The tiny gene regulates hundreds of othersAccording to two independent study teams, one focusing its efforts on mice, and the other on humans, a new type of gene, called a microRNA, is partially responsible for the onset and development of progressive hearing loss. This condition is a hearing deficit that affects millions around the world, especially the elderly. Despite the fact that so many people suffer from it, only a handful of data are known about the condition, which primarily affects the tiny strands of hair that can be found in the inner ear. Their “well-being” is ensured by hundreds of molecules, which are regulated by the microRNA.
“We were able quite quickly to show that if the mice carried one copy of the gene variant, they suffered progressive hearing loss, if they carried two variants, they were profoundly deaf. The important questions were could we determine what the variant is and how does it exert its effect on hearing?” Wellcome Trust Sanger Institute principal investigator of the program Professor Karen Steel said.

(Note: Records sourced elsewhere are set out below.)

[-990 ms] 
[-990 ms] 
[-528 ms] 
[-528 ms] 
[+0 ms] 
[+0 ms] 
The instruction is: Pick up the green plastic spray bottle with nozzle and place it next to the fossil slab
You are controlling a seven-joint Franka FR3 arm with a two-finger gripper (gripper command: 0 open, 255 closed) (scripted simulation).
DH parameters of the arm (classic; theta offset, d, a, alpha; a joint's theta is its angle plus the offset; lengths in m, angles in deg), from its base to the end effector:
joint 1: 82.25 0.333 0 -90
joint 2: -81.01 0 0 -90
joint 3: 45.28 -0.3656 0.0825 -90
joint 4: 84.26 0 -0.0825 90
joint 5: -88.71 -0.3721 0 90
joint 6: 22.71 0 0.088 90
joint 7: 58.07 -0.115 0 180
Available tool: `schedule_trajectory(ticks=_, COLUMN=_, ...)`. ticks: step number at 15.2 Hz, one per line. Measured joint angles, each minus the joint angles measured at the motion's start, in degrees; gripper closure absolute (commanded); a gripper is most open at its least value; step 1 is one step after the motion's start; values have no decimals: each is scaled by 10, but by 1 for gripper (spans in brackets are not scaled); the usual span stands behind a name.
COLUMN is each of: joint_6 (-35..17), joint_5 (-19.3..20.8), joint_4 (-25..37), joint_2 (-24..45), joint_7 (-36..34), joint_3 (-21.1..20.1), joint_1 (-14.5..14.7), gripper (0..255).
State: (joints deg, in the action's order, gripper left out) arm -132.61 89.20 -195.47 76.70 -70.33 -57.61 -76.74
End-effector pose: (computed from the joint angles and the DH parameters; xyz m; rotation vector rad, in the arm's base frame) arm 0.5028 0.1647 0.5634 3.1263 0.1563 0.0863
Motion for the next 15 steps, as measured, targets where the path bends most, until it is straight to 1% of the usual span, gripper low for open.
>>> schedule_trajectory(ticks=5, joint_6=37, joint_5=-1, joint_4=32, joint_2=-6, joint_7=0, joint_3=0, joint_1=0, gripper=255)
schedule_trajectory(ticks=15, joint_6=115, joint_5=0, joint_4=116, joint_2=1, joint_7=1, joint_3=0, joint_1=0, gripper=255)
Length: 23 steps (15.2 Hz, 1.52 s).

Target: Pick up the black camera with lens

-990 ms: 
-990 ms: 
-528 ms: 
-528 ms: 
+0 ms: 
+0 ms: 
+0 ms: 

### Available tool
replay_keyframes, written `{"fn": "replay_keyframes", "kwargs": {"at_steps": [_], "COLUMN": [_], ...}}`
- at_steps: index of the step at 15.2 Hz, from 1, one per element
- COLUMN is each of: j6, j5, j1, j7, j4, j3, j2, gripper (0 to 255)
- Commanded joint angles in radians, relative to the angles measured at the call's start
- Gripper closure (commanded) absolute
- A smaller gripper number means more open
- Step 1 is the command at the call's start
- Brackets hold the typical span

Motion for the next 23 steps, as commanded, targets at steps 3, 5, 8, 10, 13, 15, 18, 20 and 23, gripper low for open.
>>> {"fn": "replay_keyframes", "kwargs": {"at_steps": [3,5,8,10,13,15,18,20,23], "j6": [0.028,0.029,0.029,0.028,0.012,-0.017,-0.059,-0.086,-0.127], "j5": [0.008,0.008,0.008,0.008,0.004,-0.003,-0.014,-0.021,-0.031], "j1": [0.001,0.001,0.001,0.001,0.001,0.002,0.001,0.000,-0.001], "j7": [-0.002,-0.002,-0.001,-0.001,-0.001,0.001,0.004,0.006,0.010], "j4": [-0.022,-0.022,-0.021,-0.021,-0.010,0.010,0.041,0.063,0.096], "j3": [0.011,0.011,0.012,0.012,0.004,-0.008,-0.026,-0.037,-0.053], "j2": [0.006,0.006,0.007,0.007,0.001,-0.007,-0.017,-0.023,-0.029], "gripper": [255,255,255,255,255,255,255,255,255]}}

“We know of a number of genes involved in deafness in humans and mice but, to our great surprise, this was one of a new class of genes called microRNA. No one has seen a disease-causing mutation in the mature sequence of a microRNA. This is the first microRNA gene associated with hearing impairment and, remarkably, it is the first to be associated with an inherited disorder,” the senior author of the study on humans, Professor Miguel Angel Moreno-Pelayo, from the Madrid-based Centro de Investigacion Biomédica en Red de Enfermedades Raras, added. The expert also works at the Hospital Ramon y Cajal.
In essence, microRNAs are very small pieces of genetic information, whose role and even existence in the human body was completely unknown less than five years ago. Now, experts know that these tiny pieces of ribonucleic acid (RNA) can wreak havoc in humans, if they bind in the wrong place. Despite their small size, microRNAs have the ability to interfere with molecule-production processes, thus allowing for a significant number of conditions to develop.
“Hearing is an exquisitely complex process, involving the intricate interaction of genes and our environment. These exciting studies have opened new avenues to explore to understand better the processes that lead to deafness, with the hope that we will develop new tests and new treatments,” the Chief Executive of the deaf people medical charity Deafness Research UK, Vivienne Michael, stated, as quoted by PhysOrg.